The polishing of jade was already practiced in China three millennia before the Liangzhu culture. Its hardness and durability made it the preferred material for liturgical objects. At the time of Liangzhu, two shapes were very abundant, bi and cong, probably used together in funerary rituals.
The bi is a flat disc with a central hole. The cong is a complex tubular form whose outer wall is a square appearing over the cylinder on all or part of the height.
Each corner of the cong is used to position on both sides an archaic mask of taotie, similar as 1,000 years later on the Shang and Zhou bronze vessels but with a simpler style which brings in the best cases a good readability of the face.
The proportions of the Liangzhu cong have a high variety that has not been explained. A 24 cm high narrow tube with its square section divided into nine registers was sold for HK $ 8.5M including premium by Christie's on November 29, 2017.

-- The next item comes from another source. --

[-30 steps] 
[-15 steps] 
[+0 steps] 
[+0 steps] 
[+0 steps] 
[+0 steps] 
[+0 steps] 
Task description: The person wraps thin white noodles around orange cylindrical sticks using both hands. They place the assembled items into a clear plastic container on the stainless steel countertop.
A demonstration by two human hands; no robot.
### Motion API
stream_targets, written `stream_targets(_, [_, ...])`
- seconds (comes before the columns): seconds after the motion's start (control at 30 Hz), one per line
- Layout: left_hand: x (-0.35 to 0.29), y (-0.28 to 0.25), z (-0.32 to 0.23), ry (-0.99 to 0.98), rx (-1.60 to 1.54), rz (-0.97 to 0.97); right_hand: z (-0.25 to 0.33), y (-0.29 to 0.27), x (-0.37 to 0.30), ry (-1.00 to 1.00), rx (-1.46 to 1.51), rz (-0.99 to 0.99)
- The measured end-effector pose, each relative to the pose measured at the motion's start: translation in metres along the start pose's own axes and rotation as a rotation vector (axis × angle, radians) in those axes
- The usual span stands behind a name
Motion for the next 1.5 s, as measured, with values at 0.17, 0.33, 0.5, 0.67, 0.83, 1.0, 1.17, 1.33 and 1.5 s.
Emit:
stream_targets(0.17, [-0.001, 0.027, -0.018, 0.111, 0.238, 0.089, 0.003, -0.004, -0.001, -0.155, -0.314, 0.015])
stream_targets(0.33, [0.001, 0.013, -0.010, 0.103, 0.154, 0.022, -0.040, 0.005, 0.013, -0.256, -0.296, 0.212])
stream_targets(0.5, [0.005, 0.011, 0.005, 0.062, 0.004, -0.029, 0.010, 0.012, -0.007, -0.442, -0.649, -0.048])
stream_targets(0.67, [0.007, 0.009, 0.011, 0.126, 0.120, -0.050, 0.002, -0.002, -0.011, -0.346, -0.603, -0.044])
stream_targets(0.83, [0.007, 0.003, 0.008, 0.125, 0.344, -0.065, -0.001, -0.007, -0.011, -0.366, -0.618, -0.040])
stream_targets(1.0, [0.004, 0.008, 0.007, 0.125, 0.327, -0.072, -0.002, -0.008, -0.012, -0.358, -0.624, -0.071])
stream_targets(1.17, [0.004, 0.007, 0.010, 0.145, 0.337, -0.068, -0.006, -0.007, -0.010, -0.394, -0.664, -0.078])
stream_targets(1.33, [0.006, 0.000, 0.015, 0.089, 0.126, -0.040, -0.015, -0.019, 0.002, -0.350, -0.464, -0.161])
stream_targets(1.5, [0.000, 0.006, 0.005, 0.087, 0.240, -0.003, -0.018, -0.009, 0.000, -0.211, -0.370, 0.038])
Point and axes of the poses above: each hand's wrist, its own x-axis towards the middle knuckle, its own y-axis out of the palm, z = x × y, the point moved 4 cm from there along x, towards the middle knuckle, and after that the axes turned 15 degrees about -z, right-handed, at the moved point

On May 29, 2018, Bonhams sold for HK $ 21.7M including premium a Liangzhu cong 8.4 cm wide with two registers. The lower illustrations, centered on the rather flattened ridges, undeniably represent faces, each one with both concentric eyes, the nose and the mouth. On the upper register the image is stylized up to abstraction, as an ultimate figure of the creature to which the mysterious liturgy is addressed.
On April 2 in Hong Kong, Sotheby's sells a cong made around the mid Liangzhu period 4,500 years ago, lot 3020 estimated HK $ 8M. This piece 10 cm wide with flattened corners has the proportions of a bracelet but certainly did not have such a use.
Its extremely thin carving is very well preserved on half of the surface. The very detailed eyes that widen in the direction of the temples are not human.